WARTABANJAR.COM, JAKARTA – Menteri Dalam Negeri Tito Karnavian resmi mengeluarkan surat edaran yang melarang seluruh kepala daerah di Indonesia melakukan perjalanan ke luar negeri sampai 15 Januari 2026. Kebijakan ini diberlakukan seiring meningkatnya potensi cuaca ekstrem dan bencana alam di sejumlah wilayah.

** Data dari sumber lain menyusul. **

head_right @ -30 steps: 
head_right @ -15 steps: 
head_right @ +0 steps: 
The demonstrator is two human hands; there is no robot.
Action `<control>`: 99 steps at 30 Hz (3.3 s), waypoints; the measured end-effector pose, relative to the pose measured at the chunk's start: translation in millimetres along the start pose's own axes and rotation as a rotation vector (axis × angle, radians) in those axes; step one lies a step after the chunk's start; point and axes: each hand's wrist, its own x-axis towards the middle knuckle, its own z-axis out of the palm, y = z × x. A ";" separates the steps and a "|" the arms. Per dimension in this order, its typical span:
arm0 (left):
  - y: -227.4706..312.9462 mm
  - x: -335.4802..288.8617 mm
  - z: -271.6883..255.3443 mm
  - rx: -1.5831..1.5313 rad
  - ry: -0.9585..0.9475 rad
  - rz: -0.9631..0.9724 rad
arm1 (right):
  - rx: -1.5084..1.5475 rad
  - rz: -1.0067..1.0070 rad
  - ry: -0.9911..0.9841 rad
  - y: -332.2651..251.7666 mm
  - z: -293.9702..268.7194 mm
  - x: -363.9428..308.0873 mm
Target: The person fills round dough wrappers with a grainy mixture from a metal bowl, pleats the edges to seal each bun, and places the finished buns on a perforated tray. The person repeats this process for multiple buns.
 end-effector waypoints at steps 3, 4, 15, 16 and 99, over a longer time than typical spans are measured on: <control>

Tito menegaskan bahwa kepala daerah harus tetap berada di wilayahnya masing-masing, terutama di daerah yang saat ini sedang terdampak bencana. Menurutnya, kehadiran pemimpin daerah sangat dibutuhkan untuk memastikan penanganan darurat berjalan cepat dan efektif.
“Benar-benar harus standby, terutama bagi wilayah yang sedang terdampak,” ucap Tito dalam konferensi pers di Jakarta, Selasa (9/12/2025).
Ia menyebut ketidakhadiran kepala daerah bisa menghambat koordinasi maupun pengambilan keputusan di lapangan. Hal ini menjadi semakin krusial karena kepala daerah juga menjabat sebagai ketua Forum Komunikasi Pimpinan Daerah (Forkopimda).